Incendie à Crans-Montana : état médical du jeune victime
Le jeune homme de 18 ans a été brûlé sur plus de 60% de la surface de son corps lors du sinistre survenu pendant le réveillon du Nouvel An, qui a également coûté la vie à six de ses amis. Il a été plongé dans le coma pendant un mois, a subi de nombreuses opérations et greffes, puis a été rapatrié à la fin du mois d’avril vers un hôpital suisse après des soins dans un centre à Halle, près de Leipzig.
Annonce téléphonique et réaction de la famille
La mère rapporte avoir été « sous le choc, abasourdie » par l’annonce du non-renouvellement reçue au téléphone. Elle précise ne pas vouloir porter l’affaire en public mais chercher à sensibiliser les employeurs au sort des familles touchées par le drame.

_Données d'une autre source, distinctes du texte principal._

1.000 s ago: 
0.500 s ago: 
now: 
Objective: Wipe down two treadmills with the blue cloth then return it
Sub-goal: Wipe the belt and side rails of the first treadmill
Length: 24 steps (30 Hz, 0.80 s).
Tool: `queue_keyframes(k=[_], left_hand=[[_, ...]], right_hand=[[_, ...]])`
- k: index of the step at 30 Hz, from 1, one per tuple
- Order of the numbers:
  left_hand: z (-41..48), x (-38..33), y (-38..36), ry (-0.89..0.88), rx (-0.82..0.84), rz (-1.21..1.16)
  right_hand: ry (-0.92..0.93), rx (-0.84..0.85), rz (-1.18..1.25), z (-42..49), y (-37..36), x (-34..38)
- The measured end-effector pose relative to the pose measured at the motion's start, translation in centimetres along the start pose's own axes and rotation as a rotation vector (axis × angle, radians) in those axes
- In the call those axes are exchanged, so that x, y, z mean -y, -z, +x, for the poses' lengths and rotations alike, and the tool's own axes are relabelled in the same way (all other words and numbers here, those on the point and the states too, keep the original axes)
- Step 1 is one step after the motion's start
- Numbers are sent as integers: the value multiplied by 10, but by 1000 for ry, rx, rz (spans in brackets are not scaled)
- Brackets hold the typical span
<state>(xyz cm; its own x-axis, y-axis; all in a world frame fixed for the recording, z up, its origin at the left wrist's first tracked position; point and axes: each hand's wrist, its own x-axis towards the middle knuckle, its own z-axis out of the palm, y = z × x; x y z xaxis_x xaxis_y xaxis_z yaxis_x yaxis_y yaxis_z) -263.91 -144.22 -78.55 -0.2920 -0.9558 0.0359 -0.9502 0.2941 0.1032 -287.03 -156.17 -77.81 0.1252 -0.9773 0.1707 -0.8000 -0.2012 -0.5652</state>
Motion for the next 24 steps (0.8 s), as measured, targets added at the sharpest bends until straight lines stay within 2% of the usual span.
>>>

Le père du jeune homme a, pour sa part, bénéficié du soutien de son employeur : des collègues ont réuni une cagnotte que l’entreprise a ensuite doublée, souligne la famille comme marque d’accompagnement dans cette période. La famille met en avant cette aide concrète tout en regrettant la décision prise à l’encontre de la mère.
La démarche de la mère pour sensibiliser les entreprises
Elle déclare ne pas vouloir que son témoignage serve d’accusation publique contre son employeur, mais espère que son récit incitera d’autres employeurs à mieux considérer les familles de victimes. L’objet de son témoignage est donc de mettre en lumière les conséquences professionnelles subies par des proches de victimes.